While summer usually signals an onslaught of hot weather and plenty of sun for months on end, it can also churn out weeks upon weeks of rain. Although extremely hot and dry weather can result in serious health hazards, such as heat exhaustion and heat stroke, flood and hurricane conditions can prove to be just as dangerous.

“Floods are the most common natural disaster and they can occur anywhere and cause extensive personal and property damage,” said Jennifer Horney, Ph.D., associate professor with the Texas A&M Health Science Center School of Public Health. “No matter where someone lives, they should be aware of their area’s flood risk and know what actions to take in the event of flood conditions.”

We sat down with Horney to learn what basic actions people can take, if they find themselves caught in a flood:

1. Water, water everywhere and not a drop to drink

While it’s a little ironic to think that there can be a shortage of water in flood conditions, one of the first precautions Horney suggests people take is to make sure they have enough clean, drinkable water.

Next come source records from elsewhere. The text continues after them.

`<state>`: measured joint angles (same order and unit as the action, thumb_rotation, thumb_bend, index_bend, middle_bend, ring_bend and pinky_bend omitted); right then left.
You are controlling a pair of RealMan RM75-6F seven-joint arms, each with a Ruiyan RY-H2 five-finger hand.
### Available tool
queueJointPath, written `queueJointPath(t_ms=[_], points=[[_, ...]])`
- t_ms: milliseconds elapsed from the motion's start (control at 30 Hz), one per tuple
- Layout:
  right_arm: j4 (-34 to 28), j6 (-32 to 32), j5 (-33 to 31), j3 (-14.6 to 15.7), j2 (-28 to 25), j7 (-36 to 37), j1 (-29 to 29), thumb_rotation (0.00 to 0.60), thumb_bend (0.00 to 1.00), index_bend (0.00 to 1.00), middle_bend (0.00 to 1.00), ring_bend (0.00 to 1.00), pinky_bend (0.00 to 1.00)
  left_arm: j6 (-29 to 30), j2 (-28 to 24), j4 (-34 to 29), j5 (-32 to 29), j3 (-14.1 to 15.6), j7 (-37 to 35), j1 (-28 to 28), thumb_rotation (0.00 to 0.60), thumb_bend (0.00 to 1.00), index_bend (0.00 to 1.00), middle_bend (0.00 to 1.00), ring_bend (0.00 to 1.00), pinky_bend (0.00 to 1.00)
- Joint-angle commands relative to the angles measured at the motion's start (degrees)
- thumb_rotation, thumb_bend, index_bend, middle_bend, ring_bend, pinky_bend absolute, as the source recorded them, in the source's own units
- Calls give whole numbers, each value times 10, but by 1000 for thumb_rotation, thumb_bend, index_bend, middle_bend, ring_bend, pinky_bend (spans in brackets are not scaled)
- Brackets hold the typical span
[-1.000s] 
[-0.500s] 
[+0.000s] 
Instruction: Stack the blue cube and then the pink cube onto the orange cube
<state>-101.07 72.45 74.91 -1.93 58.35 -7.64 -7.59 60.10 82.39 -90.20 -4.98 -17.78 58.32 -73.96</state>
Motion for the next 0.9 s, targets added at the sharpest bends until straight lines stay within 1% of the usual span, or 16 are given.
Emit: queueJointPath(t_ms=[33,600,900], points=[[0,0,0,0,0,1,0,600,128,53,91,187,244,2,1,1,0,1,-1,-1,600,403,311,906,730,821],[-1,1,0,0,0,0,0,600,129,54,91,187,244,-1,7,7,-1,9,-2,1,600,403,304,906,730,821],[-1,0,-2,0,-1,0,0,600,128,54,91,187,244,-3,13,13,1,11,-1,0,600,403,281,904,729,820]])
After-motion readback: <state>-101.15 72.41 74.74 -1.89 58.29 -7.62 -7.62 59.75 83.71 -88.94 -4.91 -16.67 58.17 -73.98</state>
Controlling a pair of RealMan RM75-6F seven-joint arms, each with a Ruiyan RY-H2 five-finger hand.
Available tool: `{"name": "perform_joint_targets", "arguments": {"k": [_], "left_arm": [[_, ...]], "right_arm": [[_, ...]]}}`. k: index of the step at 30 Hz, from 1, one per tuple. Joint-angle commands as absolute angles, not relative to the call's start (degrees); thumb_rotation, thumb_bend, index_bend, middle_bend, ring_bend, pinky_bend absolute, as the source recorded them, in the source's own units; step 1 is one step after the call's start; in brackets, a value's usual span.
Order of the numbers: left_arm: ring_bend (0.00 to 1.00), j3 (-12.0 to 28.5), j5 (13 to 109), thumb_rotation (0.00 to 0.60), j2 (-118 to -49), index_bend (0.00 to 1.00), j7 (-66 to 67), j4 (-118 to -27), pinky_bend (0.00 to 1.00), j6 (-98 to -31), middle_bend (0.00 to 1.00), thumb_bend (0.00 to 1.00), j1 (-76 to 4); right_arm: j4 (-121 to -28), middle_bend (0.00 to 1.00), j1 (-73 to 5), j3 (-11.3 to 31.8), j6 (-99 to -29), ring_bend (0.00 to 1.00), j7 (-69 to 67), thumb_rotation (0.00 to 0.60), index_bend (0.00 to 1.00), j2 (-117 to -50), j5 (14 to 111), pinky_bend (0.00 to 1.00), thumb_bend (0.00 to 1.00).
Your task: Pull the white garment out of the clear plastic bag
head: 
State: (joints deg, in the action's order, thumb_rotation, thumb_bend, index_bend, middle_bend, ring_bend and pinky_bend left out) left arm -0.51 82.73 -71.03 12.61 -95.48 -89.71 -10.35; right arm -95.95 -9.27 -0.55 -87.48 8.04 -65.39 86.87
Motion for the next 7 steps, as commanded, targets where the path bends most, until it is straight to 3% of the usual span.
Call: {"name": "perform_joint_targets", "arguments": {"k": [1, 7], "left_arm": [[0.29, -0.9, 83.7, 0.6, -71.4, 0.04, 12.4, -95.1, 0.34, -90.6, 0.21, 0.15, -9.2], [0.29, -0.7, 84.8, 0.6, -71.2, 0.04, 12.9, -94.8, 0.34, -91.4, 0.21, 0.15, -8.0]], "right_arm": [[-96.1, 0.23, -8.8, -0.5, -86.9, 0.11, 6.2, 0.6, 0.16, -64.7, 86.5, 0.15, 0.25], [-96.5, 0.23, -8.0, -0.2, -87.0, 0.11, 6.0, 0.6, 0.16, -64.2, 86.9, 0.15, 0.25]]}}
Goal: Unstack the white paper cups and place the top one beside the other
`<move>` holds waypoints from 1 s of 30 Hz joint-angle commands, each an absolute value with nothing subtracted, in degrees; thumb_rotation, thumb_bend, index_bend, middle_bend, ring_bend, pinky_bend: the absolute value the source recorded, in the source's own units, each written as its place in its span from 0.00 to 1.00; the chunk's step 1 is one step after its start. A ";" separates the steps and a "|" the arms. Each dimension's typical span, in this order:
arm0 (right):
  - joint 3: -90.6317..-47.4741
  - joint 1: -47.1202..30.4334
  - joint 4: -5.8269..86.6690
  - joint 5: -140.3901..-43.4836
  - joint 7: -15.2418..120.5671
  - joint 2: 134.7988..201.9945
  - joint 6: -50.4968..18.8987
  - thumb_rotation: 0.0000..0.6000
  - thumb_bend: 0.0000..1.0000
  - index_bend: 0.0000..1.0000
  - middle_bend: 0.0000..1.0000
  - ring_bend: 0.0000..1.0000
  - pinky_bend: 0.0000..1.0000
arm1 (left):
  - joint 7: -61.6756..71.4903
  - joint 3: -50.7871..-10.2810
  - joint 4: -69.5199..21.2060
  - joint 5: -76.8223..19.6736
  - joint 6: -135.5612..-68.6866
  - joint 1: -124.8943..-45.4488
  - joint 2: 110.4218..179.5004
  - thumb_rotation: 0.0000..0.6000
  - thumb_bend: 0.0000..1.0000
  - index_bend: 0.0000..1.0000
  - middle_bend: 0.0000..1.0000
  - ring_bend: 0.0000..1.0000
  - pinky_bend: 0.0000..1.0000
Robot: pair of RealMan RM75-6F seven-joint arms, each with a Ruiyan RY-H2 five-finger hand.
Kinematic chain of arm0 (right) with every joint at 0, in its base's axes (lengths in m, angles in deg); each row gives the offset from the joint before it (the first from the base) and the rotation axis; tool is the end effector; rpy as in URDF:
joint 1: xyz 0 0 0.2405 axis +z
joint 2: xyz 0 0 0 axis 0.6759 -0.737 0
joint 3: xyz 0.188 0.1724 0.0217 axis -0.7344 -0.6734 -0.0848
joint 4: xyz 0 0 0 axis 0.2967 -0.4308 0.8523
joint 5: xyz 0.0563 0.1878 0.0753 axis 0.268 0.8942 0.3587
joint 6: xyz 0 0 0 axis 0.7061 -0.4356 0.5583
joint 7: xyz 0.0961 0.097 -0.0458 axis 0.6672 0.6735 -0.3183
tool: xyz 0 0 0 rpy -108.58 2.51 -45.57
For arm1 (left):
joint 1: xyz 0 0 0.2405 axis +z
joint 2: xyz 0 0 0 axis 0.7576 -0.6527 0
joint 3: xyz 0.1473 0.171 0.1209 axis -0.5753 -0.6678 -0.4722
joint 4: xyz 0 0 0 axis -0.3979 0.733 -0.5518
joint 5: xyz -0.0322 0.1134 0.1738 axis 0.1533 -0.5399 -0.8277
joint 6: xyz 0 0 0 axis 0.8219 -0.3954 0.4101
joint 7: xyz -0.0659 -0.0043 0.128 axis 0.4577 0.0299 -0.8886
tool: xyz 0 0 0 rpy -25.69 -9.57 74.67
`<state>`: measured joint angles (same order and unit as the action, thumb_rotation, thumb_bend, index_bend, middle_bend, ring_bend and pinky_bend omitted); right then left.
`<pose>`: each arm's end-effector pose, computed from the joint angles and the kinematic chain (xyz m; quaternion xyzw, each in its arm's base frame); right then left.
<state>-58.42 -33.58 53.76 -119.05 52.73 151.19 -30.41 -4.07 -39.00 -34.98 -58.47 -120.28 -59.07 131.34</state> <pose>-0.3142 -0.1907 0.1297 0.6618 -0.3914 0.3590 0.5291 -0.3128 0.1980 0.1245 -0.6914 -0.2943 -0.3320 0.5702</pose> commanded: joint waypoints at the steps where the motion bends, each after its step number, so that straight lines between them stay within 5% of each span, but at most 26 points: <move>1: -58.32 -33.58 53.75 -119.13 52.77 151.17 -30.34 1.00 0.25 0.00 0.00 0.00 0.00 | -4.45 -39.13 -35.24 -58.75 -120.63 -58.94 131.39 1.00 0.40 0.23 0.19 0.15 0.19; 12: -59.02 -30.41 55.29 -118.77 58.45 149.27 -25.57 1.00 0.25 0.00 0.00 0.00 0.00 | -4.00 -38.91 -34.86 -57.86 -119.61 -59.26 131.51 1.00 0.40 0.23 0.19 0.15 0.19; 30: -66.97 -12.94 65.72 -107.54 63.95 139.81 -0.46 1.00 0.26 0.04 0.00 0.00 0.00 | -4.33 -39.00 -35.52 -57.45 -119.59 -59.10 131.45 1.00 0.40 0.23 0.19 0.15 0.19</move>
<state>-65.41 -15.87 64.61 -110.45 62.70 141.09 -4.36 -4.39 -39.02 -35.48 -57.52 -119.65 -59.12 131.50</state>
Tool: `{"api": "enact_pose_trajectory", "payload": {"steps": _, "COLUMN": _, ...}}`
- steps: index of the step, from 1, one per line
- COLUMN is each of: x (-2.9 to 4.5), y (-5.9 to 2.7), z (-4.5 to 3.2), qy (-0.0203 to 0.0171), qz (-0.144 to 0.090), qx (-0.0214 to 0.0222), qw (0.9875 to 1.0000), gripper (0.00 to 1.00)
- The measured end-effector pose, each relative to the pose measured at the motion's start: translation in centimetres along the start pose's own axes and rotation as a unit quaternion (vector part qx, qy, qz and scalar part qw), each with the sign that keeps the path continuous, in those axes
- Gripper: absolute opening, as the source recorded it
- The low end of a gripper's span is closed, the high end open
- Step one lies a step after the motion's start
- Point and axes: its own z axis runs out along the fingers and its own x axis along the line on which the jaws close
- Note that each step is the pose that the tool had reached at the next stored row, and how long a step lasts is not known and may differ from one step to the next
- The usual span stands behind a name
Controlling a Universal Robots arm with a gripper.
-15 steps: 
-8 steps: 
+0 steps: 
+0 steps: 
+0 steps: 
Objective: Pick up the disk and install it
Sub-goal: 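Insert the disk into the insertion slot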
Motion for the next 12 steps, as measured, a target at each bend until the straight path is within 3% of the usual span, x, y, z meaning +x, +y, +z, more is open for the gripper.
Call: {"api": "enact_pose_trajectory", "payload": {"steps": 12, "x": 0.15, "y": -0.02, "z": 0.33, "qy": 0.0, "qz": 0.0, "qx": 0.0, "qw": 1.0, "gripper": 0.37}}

“Bottled water is the best option in flood conditions, because it’s already been treated and is hard to contaminate,” Horney said. “They key is making sure you have enough, though. It’s necessary to have one gallon of clean water for every person or pet per day, and even more for children and nursing mothers.”

The Centers for Disease Control and Preparedness (CDC) recommends having three to five days’ worth of clean water in the event of a flood. This translates into three to five gallons per individual.

Be aware that if you receive a boiled water requirement alert, this means that your local water treatment plants may be offline and tap water will not be a safe source. If this occurs and you still have access to your stovetop, you can boil water for one minute to decontaminate it. Store all boiled water in clean, covered containers after it has cooled.

2. Scrub-a-dub-dub those pots and pans

Safe food and water containment is just as important as the food and water itself. Before you store any purified water or food in a container, be sure to sanitize them. To do so, Horney recommends cleaning all pots, pans, dishes and silverware in a solution of one tablespoon of bleach to every one gallon of water.

“Bacteria can spread easily in water, so it is important that everything is sanitized appropriately before storage,” Horney said.

3. If lights are out, refrigerated food is out

It may seem like a waste, but if you lose electricity, do not eat any refrigerated or frozen foods, as they may have spoiled. Instead, have a supply of nonperishable foods such as canned foods and crackers available for such instances. For canned foods, make sure a non-electrical can opener is on hand.

Similar to water, the CDC recommends having a three to five day supply of nonperishable food per person.

4. A (tetanus) shot for a cut

If a wound becomes exposed to flood water, it is important to receive a tetanus shot afterwards. In flood conditions, it is easy to get cuts from stepping on debris while wading through floodwater.

Since tetanus leads to one death in every ten cases, it is important to protect yourself and others from this potentially fatal infection.

The most common symptoms of tetanus are:

  • Painful muscle stiffness all over the body
  • Trouble swallowing
  • Seizures
  • Fever and sweating
  • High blood pressure and increased heart rate
  • Lockjaw (inability to open or close mouth)

 

5. Spray down and cover up for mosquito protection

Nobody likes itchy mosquito bites, and it’s common knowledge that mosquitos thrive in flooded and swampy conditions. Since the West Nile virus (WNV) is commonly spread to humans through mosquitos, it is especially important to protect yourself against those pesky insects.

“For the best protection against mosquitos and WNV, people should use insect repellant with DEET and wear long sleeves and pants whenever they have to go outside,” Horney recommended.

Horney also suggests limiting time spent outside during dawn and dusk, as those are the times when mosquitos can be most active.